AI use in radiology workflows has increased rapidly, especially for analysis and decision support in diagnosis, note authors Prof. Anwar Padhani of the Paul Strickland Scanner Centre and Mount Vernon Cancer Centre, Northwood, U.K., and Nickolas Papanikolaou, PhD, head of the Champalimaud Foundation's Computational Clinical Imaging Group in Lisbon.
Its use can free up radiologists from automated tasks, as well as act as a second reader, detect anomalies that radiologists might miss, triage patients based on risk stratification, reduce time to reporting, and make workflows more efficient – all features that are especially valuable in understaffed settings.
However, these benefits also come with challenges, and they noted that not all AI tools are suitable for implementation into clinical workflow. AI tools can have automation bias, there is a risk of missed and delayed diagnoses or overdiagnosis, and lack of oversight can lead to ethical and safety issues.
The use of AI in collaborative workflow requires thorough research and the development of strategies to mitigate these issues, wrote Padhani and Papanikolaou.
They examined different types of AI-inclusive reading workflows used for prostate MRI (single-reader, early diagnostic setting) in their analysis, depending on how the AI tools were being used: standard of care, decision support, second reader, assisted targeted review, triage, high-confidence filtering, and standalone. They noted that for decision support, as a second reader, or for assisted targeted review, AI’s role is to augment the capabilities of the radiologist, flagging areas to be given further attention by the radiologist.
“The approach preserves clinical oversight while leveraging AI for complex pattern recognition,” the authors wrote about decision-support workflow. Likewise, they described AI used as a second reader as a “safety net,” noting that for these types of workflows, AI “reduces false negatives and improves sensitivity without replacing the clinical judgement of [multidisciplinary teams] regarding the need for biopsy.”
With triage, high-confidence filtering, and standalone workflows respectively, the researchers recommend caution, suggesting that the more autonomous the AI is, the more review is needed.
For AI systems triaging patients, they advise against automation bias, referring to the risk of missing cancer or delaying diagnosis in cases assessed as “low suspicion”; for high-confidence filtering, they mention “ethical considerations” in the potential for AI to make final decisions about some cases which could increase risk of missed or delayed diagnoses (or conversely, unnecessary biopsies). For both, they recommend the need for the systems to be carefully calibrated at highly sensitive and specific operating points, and equally carefully supervised.
Strong words
For standalone AI tools, in which AI systems review images independently or make biopsy or discharge decisions without review by radiologists, Padhani and Papanikolaou reserved their strongest conclusions. They noted that these systems are not recommended and call them a “moral hazard with significant concerns regarding accountability,” although they concede their economical nature and potential utility in settings where access to radiologists is severely limited or in advanced presentations.

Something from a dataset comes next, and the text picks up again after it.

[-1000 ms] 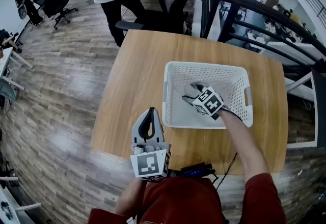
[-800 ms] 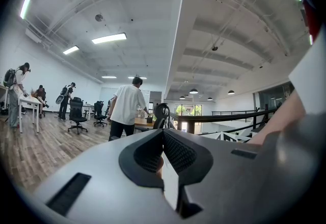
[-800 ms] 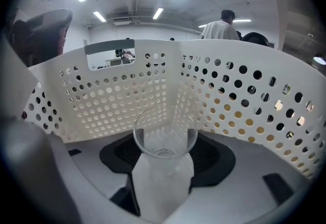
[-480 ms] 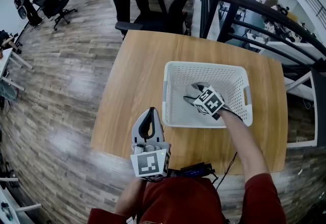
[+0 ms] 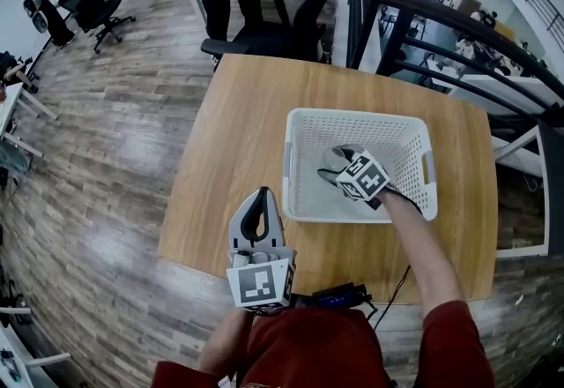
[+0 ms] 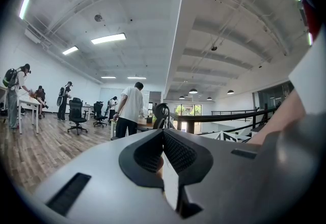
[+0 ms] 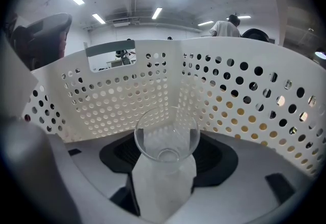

Moreover, the authors noted that increased automation in AI systems requires increased performance metrics: “[g]iven reduced clinical oversight, autonomous workflows require near-perfect accuracy,” they wrote. In addition, it is critical that developers and regulators have a comprehensive understanding of those performance needs to ensure the clinical safety and efficacy of AI-assisted devices.
In their final recommendations, the authors called for prospective studies to focus on the safety and efficacy of these AI-based workflow tools within real-world clinical settings, and to assess them across diverse clinical settings and patient cohorts.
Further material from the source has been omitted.